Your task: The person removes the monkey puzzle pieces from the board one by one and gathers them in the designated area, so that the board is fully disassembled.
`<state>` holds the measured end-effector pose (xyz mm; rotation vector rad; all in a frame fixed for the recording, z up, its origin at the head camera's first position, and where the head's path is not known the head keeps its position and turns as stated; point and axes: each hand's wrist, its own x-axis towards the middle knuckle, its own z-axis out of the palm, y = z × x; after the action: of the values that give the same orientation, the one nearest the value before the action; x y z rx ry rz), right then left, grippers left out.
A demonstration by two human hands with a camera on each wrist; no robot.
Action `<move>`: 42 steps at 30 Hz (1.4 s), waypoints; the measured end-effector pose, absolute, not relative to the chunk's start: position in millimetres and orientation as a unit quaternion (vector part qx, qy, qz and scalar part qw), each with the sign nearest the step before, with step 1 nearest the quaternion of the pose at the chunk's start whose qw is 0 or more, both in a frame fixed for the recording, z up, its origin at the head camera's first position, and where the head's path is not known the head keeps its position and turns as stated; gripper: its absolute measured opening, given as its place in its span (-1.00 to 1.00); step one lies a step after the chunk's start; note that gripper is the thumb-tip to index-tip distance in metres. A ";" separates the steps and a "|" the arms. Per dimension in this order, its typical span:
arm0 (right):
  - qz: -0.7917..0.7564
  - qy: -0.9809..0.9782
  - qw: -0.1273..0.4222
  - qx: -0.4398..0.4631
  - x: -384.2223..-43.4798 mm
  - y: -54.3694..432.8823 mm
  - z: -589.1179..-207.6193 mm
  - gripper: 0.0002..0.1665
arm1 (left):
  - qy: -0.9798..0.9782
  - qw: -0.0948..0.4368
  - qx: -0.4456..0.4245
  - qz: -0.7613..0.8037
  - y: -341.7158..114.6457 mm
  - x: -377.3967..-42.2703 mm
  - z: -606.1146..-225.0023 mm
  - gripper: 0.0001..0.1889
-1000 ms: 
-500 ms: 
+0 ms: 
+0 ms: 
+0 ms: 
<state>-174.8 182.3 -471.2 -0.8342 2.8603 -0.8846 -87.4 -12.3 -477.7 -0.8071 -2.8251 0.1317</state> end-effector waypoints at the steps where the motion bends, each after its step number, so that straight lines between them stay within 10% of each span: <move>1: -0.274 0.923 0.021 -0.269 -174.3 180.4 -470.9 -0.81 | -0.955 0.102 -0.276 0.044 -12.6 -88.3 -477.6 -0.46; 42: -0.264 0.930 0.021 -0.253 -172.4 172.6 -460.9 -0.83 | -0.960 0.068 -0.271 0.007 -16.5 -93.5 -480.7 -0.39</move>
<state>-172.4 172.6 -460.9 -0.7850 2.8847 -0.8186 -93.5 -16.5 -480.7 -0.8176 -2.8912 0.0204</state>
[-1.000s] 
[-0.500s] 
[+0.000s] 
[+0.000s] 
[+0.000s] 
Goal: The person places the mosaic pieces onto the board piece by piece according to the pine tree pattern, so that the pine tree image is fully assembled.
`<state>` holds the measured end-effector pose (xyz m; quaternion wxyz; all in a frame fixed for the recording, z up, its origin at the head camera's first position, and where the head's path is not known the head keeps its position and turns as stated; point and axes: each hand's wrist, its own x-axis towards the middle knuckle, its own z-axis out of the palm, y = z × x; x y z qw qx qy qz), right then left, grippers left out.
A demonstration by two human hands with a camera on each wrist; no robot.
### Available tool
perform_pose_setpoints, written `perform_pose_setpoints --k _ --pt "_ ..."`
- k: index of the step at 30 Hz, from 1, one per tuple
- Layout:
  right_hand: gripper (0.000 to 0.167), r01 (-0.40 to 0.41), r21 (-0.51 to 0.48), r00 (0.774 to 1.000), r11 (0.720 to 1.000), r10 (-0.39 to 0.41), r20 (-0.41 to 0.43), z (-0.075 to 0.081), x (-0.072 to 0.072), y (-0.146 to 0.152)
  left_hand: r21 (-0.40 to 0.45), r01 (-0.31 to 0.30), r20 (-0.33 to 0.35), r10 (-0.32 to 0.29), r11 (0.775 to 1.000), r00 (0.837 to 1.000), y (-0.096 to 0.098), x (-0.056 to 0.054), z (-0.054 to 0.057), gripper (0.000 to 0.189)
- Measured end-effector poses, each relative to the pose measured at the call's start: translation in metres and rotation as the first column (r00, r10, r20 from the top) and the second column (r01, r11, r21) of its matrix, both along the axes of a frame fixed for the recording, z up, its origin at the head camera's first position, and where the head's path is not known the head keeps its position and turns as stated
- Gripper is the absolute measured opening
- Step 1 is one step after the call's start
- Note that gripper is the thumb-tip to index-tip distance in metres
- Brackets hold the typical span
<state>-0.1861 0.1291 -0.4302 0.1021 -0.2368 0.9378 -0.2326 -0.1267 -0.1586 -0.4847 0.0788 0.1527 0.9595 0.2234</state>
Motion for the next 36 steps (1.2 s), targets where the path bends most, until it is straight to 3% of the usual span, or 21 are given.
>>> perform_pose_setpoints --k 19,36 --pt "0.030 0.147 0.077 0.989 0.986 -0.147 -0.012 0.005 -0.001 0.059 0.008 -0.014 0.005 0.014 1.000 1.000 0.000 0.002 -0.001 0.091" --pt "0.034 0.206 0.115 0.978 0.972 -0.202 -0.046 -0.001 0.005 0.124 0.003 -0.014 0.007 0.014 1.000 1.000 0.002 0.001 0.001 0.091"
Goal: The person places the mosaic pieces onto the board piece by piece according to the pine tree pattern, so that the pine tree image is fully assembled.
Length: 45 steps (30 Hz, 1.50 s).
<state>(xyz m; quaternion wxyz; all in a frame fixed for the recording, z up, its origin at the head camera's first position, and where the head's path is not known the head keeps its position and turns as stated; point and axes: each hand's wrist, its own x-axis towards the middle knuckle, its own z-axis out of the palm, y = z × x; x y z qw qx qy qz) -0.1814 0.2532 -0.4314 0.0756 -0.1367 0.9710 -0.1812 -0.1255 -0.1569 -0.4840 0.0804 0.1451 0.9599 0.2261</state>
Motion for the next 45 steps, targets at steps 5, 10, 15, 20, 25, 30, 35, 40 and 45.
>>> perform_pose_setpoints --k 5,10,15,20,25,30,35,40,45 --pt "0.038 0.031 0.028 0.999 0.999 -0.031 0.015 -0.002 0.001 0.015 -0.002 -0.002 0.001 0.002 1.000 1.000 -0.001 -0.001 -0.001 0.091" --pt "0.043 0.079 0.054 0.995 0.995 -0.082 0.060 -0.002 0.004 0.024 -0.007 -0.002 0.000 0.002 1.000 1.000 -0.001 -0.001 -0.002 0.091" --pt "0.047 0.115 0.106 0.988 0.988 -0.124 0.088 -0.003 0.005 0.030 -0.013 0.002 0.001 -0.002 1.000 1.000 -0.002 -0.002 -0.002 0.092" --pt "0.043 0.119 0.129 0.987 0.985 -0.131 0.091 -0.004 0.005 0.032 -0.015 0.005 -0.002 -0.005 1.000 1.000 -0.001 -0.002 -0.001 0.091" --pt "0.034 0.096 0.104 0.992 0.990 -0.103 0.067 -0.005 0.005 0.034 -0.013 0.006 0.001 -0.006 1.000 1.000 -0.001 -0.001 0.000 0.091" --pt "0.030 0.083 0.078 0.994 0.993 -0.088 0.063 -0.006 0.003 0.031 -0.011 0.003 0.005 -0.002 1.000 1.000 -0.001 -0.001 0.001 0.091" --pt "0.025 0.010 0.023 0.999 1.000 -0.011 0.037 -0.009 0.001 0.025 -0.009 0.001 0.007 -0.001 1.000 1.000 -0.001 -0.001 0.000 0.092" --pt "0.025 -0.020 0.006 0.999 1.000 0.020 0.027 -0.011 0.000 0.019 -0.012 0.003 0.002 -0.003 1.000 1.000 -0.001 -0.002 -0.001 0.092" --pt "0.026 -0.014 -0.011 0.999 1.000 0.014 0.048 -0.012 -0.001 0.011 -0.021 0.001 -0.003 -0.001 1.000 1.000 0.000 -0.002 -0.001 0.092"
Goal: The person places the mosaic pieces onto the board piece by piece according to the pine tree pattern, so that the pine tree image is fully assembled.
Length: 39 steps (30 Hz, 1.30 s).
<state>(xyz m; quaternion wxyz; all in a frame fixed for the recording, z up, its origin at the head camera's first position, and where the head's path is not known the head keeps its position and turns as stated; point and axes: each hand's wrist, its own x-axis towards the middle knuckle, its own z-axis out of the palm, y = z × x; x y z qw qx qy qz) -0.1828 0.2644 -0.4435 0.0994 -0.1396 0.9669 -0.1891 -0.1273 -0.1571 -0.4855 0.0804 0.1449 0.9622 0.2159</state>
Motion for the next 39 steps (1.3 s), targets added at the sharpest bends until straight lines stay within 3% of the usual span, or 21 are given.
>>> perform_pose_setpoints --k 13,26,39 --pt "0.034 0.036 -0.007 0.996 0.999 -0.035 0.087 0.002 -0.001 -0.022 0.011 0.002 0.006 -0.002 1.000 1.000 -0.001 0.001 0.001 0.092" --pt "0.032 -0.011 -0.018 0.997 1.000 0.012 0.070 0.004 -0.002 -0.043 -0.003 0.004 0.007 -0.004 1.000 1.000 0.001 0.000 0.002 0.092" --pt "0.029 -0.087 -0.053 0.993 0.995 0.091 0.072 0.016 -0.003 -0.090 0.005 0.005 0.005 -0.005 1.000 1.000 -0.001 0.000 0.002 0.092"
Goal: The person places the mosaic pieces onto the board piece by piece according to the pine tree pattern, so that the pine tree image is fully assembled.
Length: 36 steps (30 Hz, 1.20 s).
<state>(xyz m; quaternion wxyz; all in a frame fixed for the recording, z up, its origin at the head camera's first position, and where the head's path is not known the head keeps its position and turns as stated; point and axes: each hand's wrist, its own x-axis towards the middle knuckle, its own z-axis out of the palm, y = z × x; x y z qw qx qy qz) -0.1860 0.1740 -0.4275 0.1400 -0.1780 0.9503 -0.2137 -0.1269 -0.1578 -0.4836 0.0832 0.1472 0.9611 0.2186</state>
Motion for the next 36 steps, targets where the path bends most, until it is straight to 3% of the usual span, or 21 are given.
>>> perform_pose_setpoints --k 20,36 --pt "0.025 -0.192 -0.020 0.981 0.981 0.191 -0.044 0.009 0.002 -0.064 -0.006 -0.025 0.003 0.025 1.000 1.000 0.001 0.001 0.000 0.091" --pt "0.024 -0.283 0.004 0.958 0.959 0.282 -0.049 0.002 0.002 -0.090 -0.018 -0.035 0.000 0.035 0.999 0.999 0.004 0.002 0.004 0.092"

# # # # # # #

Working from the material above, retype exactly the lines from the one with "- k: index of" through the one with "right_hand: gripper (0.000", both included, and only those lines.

- k: index of the step at 30 Hz, from 1, one per tuple
- Layout:
  right_hand: gripper (0.000 to 0.167), r01 (-0.40 to 0.41), r21 (-0.51 to 0.48), r00 (0.774 to 1.000), r11 (0.720 to 1.000), r10 (-0.39 to 0.41), r20 (-0.41 to 0.43), z (-0.075 to 0.081), x (-0.072 to 0.072), y (-0.146 to 0.152)

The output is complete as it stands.